When I received your message at 5:40 am regarding the bad news and your critical condition, I froze. Why did it spread so fast? You were already doing treatment. I asked Abang Wan, why? What went wrong? Why was your liver getting worse? I even snapped at him like it was his fault.

The third time I visited you was last Sunday. You were lying down, too weak to sit up without help. But even then, you still talked about your plans with the KG team. You were happy because the doctor allowed you to go home for a while before being admitted again on Monday (tomorrow). I told you that once you were home, I’d visit you. I’d bring whatever food you wanted.
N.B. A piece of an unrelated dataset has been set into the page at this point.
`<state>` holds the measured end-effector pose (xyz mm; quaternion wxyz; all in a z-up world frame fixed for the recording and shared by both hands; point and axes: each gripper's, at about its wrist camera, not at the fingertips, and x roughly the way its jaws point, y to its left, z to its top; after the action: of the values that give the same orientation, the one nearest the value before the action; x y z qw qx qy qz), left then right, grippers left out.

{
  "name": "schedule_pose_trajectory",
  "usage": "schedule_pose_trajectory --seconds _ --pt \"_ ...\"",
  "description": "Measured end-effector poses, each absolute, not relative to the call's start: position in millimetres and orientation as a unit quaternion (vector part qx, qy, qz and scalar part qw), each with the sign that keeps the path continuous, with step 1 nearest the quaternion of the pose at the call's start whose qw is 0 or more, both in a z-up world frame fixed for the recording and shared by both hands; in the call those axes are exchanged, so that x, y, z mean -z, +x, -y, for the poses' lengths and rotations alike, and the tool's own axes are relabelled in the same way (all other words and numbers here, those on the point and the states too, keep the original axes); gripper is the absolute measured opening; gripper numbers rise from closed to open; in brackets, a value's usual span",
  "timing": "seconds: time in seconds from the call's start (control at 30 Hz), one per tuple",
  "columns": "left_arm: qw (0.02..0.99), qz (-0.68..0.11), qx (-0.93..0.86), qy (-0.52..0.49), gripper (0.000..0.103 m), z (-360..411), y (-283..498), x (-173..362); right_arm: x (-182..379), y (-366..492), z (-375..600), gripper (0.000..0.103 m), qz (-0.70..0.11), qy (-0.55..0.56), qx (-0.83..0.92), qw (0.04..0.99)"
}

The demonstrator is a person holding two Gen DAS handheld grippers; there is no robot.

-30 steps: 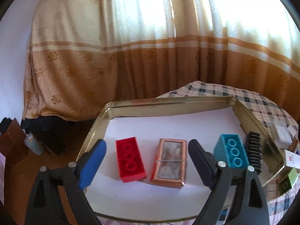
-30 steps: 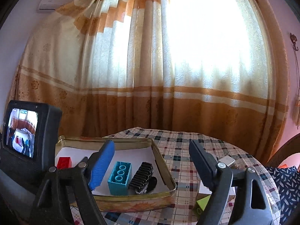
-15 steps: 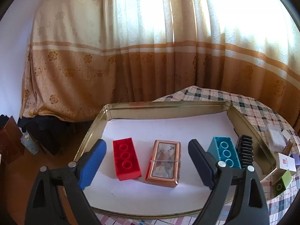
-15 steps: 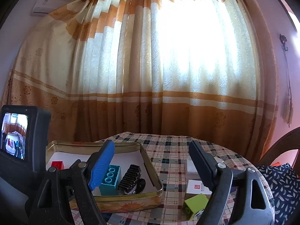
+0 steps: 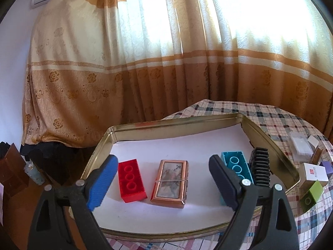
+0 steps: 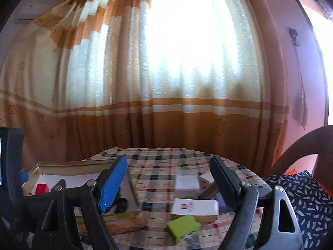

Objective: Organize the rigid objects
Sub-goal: 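Withdraw both open tools from the tray toward the remaining items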

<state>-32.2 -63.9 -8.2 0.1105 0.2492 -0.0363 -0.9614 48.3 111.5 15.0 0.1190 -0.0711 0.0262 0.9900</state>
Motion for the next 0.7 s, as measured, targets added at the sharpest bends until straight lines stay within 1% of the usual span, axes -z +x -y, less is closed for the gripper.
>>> schedule_pose_trajectory --seconds 0.1,0.17,0.23,0.3,0.4,0.43,0.6,0.7 --pt "0.108 0.038 0.963 0.246 0.09 63 -31 8 -18 53 -122 0.083 -0.032 -0.065 -0.989 0.132" --pt "0.105 0.04 0.963 0.243 0.09 60 -30 8 -17 52 -126 0.083 -0.013 -0.073 -0.987 0.145" --pt "0.104 0.039 0.964 0.243 0.09 60 -29 8 -18 53 -136 0.083 -0.024 -0.073 -0.986 0.148" --pt "0.097 0.028 0.963 0.248 0.09 60 -29 8 -18 57 -149 0.083 -0.046 -0.069 -0.984 0.159" --pt "0.075 -0.001 0.962 0.262 0.091 60 -28 10 -18 54 -158 0.083 -0.036 -0.084 -0.981 0.172" --pt "0.073 0.0 0.962 0.263 0.091 57 -28 10 -18 54 -163 0.083 -0.04 -0.087 -0.98 0.177" --pt "0.062 0.046 0.966 0.246 0.091 34 -21 7 -18 59 -190 0.083 -0.091 -0.088 -0.973 0.191" --pt "0.038 0.068 0.966 0.248 0.091 20 -18 8 -18 57 -200 0.083 -0.089 -0.1 -0.969 0.207"
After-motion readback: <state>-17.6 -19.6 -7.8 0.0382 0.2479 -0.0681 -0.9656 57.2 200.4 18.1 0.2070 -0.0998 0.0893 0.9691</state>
On Friday, Abang Wan told me you were admitted again because you felt unwell right after reaching home. Boss didn’t allow visitors yet, you were too weak. I thought, okay, I’ll visit next week.

Then yesterday evening, a little after 6, while I was ironing clothes, Abang Wan called. I was shocked when I heard him crying. He was on his way to see a client.

“Di… Aireen dah takde.”

I was so stunned my ears went silent like all sound disappeared except a faint ringing. I broke down 😭.

After Isyak we went to the hospital to see you. When I entered the ward, your body had already been covered in kain batik. So many people came. I sat on the sofa and baca Yassin. Menitik-nitik airmata I jatuh kat phone screen. I didn’t ask for the kain batik to be lifted. I didn’t want to see you in that state.

This morning, very early, we went back to the hospital. We followed the van jenazah from behind. The KG team was there too. I prayed at the mosque. But this time, you were in front of me, not beside me anymore.

When the imam angkat takbir, airmata i keluar nonstop. Aireen, we will never hug each other again after prayer. I didn’t take a single photo at the mosque. I never looked at your face, not once. I didn’t want that to be my memory. I want to keep only kita dalam keadaan happy cantik-cantik.

Thank you for this friendship. Three years isn’t long, but every month, every trip, we shared something different. And that made us close in a special way.

You will always be remembered. Goodbye, Aireen. I’ll see you again.